WHAT YOU SHOULD DO: Can you write out the whole listing exactly?

DATA BLOCK:

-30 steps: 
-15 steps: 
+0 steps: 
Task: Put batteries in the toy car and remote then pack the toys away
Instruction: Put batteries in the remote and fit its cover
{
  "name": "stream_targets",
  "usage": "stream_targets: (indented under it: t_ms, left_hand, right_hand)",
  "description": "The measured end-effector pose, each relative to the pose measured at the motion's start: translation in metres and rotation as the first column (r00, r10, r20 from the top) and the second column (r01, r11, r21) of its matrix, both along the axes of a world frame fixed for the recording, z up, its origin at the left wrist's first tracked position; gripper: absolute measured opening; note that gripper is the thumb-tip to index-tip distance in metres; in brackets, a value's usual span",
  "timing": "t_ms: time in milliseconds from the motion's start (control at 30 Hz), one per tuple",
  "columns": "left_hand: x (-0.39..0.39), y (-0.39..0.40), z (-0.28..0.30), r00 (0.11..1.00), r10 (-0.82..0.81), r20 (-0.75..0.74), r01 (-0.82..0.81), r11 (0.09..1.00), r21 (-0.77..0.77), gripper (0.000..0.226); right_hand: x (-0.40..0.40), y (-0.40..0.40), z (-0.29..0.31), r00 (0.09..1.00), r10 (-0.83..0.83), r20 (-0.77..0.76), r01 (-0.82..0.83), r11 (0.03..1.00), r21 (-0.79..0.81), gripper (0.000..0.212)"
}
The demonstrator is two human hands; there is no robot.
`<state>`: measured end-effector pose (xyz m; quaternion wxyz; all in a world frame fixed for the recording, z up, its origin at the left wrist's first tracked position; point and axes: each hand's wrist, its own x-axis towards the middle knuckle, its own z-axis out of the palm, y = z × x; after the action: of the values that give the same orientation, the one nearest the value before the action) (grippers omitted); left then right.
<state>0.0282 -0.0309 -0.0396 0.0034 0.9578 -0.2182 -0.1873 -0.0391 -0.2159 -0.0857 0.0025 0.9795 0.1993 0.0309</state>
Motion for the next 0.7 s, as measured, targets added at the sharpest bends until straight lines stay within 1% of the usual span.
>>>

YOUR RESPONSE:
-30 steps: 
-15 steps: 
+0 steps: 
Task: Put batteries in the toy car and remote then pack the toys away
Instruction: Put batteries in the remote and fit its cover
{
  "name": "stream_targets",
  "usage": "stream_targets: (indented under it: t_ms, left_hand, right_hand)",
  "description": "The measured end-effector pose, each relative to the pose measured at the motion's start: translation in metres and rotation as the first column (r00, r10, r20 from the top) and the second column (r01, r11, r21) of its matrix, both along the axes of a world frame fixed for the recording, z up, its origin at the left wrist's first tracked position; gripper: absolute measured opening; note that gripper is the thumb-tip to index-tip distance in metres; in brackets, a value's usual span",
  "timing": "t_ms: time in milliseconds from the motion's start (control at 30 Hz), one per tuple",
  "columns": "left_hand: x (-0.39..0.39), y (-0.39..0.40), z (-0.28..0.30), r00 (0.11..1.00), r10 (-0.82..0.81), r20 (-0.75..0.74), r01 (-0.82..0.81), r11 (0.09..1.00), r21 (-0.77..0.77), gripper (0.000..0.226); right_hand: x (-0.40..0.40), y (-0.40..0.40), z (-0.29..0.31), r00 (0.09..1.00), r10 (-0.83..0.83), r20 (-0.77..0.76), r01 (-0.82..0.83), r11 (0.03..1.00), r21 (-0.79..0.81), gripper (0.000..0.212)"
}
The demonstrator is two human hands; there is no robot.
`<state>`: measured end-effector pose (xyz m; quaternion wxyz; all in a world frame fixed for the recording, z up, its origin at the left wrist's first tracked position; point and axes: each hand's wrist, its own x-axis towards the middle knuckle, its own z-axis out of the palm, y = z × x; after the action: of the values that give the same orientation, the one nearest the value before the action) (grippers omitted); left then right.
<state>0.0282 -0.0309 -0.0396 0.0034 0.9578 -0.2182 -0.1873 -0.0391 -0.2159 -0.0857 0.0025 0.9795 0.1993 0.0309</state>
Motion for the next 0.7 s, as measured, targets added at the sharpest bends until straight lines stay within 1% of the usual span.
>>>

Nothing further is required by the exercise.